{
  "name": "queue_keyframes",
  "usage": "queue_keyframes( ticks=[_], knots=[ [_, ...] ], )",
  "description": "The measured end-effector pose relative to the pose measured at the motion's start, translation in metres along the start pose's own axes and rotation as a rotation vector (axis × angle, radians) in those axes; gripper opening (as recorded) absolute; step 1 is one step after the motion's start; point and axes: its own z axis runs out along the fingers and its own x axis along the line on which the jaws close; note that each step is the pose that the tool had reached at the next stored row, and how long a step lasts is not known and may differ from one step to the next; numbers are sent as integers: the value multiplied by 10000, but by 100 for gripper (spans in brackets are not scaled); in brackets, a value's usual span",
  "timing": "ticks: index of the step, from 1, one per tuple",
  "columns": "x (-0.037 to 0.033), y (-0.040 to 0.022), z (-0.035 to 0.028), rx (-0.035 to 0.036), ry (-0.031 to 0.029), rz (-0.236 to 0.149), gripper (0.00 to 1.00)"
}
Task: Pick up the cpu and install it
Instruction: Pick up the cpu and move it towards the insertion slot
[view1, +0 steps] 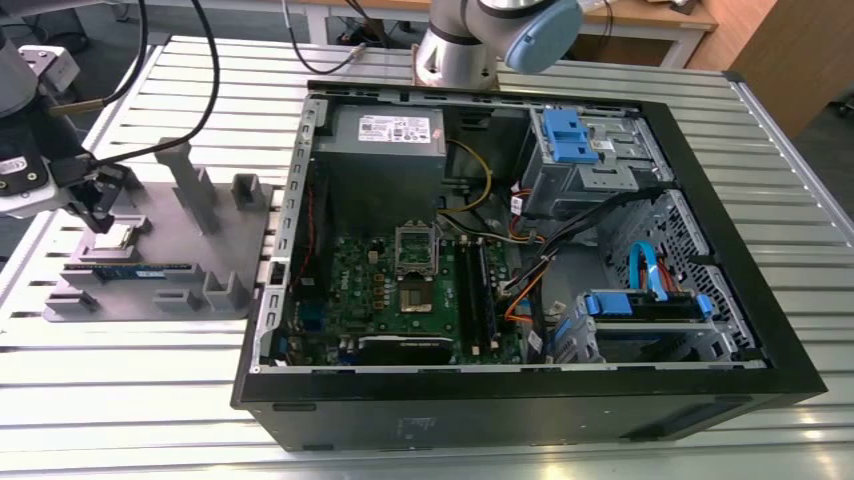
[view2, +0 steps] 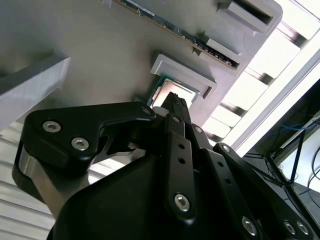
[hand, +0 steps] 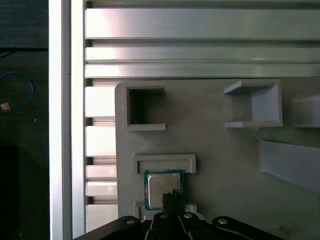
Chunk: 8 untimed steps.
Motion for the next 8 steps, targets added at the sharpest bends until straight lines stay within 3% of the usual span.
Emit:
queue_keyframes(
  ticks=[2,8],
  knots=[
    [1,0,12,-2,-38,-4,11],
    [25,-1,54,-2,-61,-4,11]
  ],
)
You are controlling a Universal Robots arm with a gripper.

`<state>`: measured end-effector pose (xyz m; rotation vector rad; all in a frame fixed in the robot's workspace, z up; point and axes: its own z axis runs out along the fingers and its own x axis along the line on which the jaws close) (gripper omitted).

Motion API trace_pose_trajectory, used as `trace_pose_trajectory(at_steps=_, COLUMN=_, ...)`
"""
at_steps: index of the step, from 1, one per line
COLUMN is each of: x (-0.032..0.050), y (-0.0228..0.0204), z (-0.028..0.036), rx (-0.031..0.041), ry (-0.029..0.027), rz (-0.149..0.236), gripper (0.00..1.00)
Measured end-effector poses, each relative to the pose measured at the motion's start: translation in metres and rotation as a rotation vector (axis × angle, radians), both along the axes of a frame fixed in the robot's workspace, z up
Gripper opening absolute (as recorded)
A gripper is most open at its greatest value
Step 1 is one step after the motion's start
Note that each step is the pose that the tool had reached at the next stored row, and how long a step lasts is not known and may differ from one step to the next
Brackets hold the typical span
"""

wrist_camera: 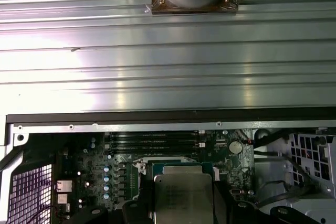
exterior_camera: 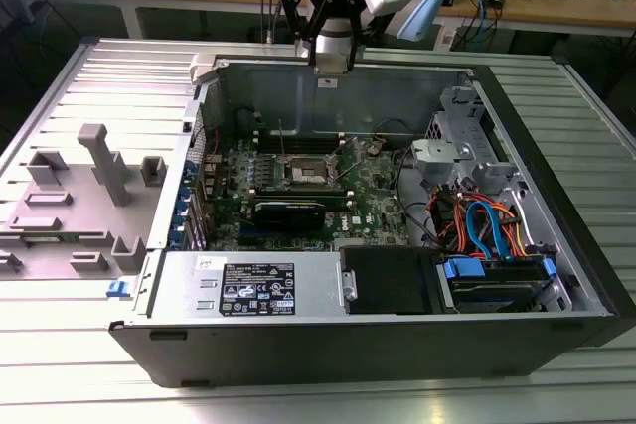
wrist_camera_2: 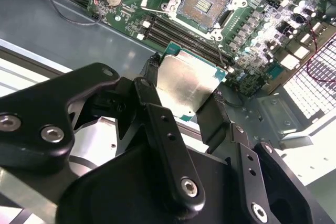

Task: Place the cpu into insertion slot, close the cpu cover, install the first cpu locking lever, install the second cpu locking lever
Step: 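Place the cpu into insertion slot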

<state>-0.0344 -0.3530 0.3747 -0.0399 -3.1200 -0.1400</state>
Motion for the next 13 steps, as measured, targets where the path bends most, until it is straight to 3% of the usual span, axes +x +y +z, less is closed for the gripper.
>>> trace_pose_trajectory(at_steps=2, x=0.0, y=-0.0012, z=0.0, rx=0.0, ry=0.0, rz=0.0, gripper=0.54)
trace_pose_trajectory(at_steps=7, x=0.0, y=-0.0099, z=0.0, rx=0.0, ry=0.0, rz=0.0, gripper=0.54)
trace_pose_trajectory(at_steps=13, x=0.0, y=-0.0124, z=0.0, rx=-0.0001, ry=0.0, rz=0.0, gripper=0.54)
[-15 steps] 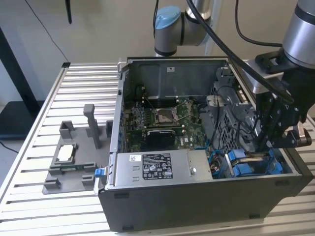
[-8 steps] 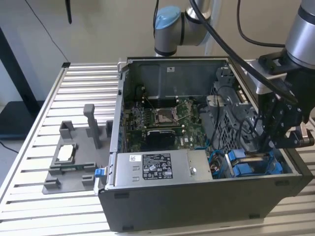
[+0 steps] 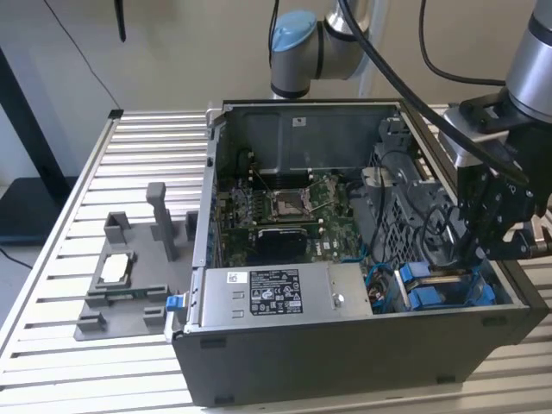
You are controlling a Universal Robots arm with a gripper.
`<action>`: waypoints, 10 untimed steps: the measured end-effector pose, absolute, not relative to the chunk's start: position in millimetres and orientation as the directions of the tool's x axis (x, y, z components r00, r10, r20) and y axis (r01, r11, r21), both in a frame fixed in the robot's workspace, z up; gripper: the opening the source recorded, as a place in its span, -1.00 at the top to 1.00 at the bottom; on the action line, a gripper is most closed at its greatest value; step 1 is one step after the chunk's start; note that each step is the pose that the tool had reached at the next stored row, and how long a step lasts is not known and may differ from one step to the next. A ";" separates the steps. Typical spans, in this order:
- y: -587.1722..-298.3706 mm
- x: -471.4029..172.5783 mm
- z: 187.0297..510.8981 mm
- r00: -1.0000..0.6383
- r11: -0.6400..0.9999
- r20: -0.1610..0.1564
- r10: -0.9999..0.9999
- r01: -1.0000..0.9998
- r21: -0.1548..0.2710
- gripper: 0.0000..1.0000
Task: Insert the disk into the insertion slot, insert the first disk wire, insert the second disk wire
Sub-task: 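Insert the first disk wire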
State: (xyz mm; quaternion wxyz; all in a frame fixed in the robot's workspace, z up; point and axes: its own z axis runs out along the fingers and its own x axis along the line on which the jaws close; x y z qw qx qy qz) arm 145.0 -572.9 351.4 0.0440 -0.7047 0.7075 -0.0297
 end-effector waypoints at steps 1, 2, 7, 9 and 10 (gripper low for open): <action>-572.9 145.0 351.4 -0.003 0.005 -0.020 -1.000 -0.995 -0.104 0.62; -572.9 145.0 351.4 -0.003 0.005 -0.020 -1.000 -0.995 -0.104 0.62; -567.2 144.9 350.4 -0.013 0.015 -0.020 -1.000 -0.995 -0.102 0.62; -566.0 144.4 349.3 -0.019 0.021 -0.020 -1.000 -0.995 -0.094 0.62; -565.6 144.3 348.8 -0.022 0.024 -0.019 -1.000 -0.996 -0.088 0.62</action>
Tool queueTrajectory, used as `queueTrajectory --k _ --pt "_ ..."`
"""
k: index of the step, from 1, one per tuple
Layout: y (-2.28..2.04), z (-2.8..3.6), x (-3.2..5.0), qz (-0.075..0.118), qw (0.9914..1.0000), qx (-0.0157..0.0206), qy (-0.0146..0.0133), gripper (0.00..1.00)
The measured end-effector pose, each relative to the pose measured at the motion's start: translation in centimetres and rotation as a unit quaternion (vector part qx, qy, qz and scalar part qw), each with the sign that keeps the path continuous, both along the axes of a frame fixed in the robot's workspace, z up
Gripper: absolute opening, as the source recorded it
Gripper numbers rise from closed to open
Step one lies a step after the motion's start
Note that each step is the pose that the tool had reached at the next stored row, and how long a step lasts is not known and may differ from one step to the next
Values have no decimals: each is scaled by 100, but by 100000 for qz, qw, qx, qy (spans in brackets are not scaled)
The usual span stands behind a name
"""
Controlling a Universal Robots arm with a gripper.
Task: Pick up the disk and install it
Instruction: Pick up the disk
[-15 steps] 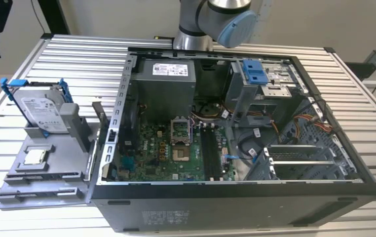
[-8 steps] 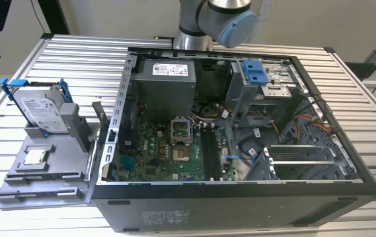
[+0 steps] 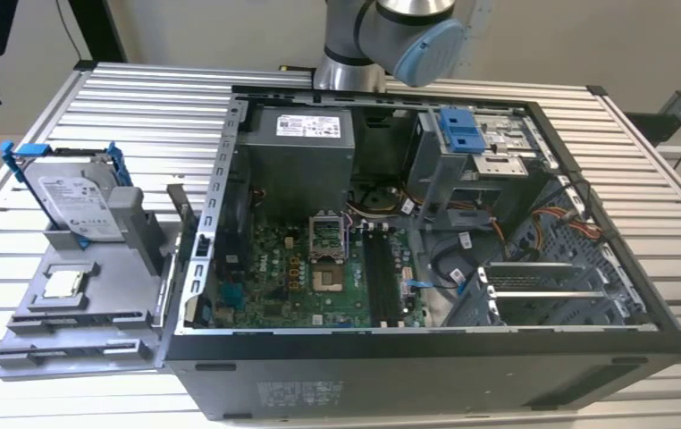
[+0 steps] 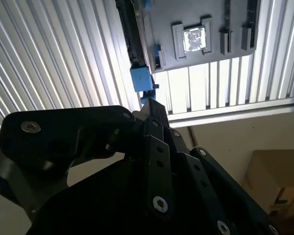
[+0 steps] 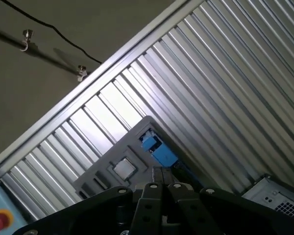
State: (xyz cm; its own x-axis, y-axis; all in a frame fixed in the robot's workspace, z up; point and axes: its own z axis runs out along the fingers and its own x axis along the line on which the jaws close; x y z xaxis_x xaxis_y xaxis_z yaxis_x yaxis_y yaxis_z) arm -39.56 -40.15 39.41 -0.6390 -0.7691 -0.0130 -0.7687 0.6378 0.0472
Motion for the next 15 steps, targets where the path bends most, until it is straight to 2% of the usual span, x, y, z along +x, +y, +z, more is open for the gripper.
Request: queueTrajectory --k 4,7,9,11,15 --pt "0 -3 0 3565 99936 2 -52 0" --pt "1 -5 0 6365 99797 1 -81 0" --pt "0 -7 0 8161 99666 5 -100 0" --pt "0 -8 0 9978 99501 5 -106 0" --pt "0 -12 0 13556 99077 6 -118 0"
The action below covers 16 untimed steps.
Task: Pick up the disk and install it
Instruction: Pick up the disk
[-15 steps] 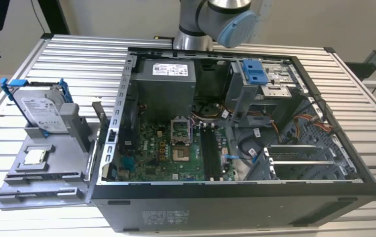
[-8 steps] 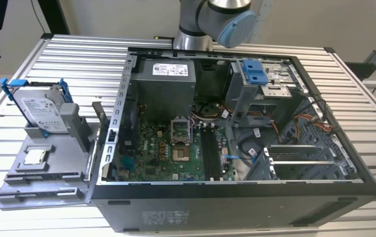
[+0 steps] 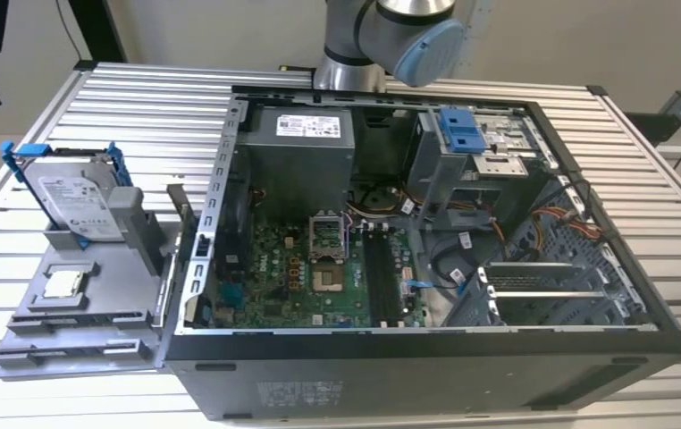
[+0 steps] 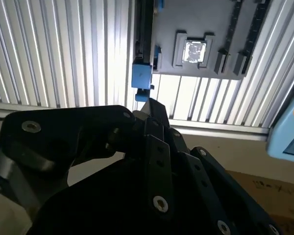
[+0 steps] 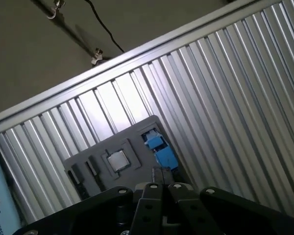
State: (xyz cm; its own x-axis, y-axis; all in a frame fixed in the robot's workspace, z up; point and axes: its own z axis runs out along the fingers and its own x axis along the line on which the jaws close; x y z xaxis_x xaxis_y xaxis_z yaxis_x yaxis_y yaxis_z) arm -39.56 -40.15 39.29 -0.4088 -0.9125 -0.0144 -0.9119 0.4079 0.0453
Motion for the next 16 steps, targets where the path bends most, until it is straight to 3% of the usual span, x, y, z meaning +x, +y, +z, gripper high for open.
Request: queueTrajectory --k 3,7,16 --pt "0 -4 0 2776 99961 0 -31 0" --pt "0 -4 1 5887 99827 0 -29 0" --pt "0 -5 2 6122 99812 7 -4 0"
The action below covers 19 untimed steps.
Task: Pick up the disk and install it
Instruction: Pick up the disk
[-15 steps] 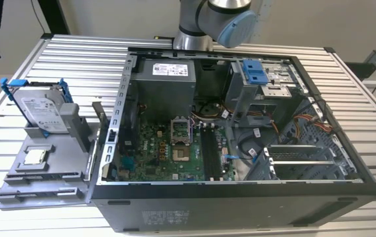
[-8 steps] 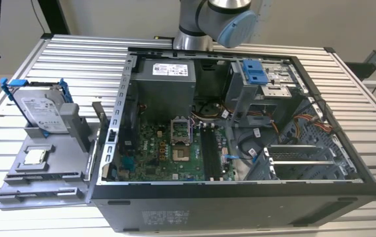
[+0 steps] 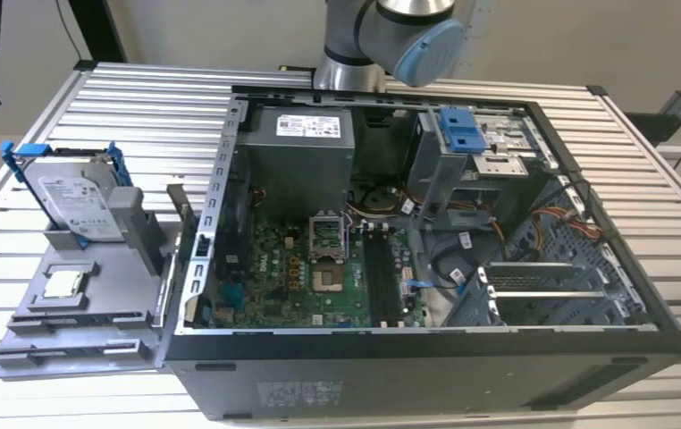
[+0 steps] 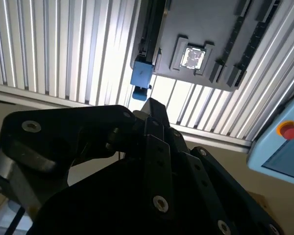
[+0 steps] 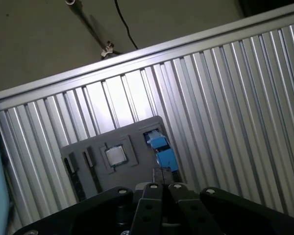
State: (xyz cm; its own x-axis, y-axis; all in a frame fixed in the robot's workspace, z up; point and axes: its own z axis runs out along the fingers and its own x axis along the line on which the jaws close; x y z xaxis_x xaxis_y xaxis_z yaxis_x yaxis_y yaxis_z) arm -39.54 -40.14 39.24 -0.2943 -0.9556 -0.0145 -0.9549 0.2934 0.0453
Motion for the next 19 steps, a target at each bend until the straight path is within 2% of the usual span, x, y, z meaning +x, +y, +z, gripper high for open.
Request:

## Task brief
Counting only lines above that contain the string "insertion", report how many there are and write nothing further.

## Solution below
4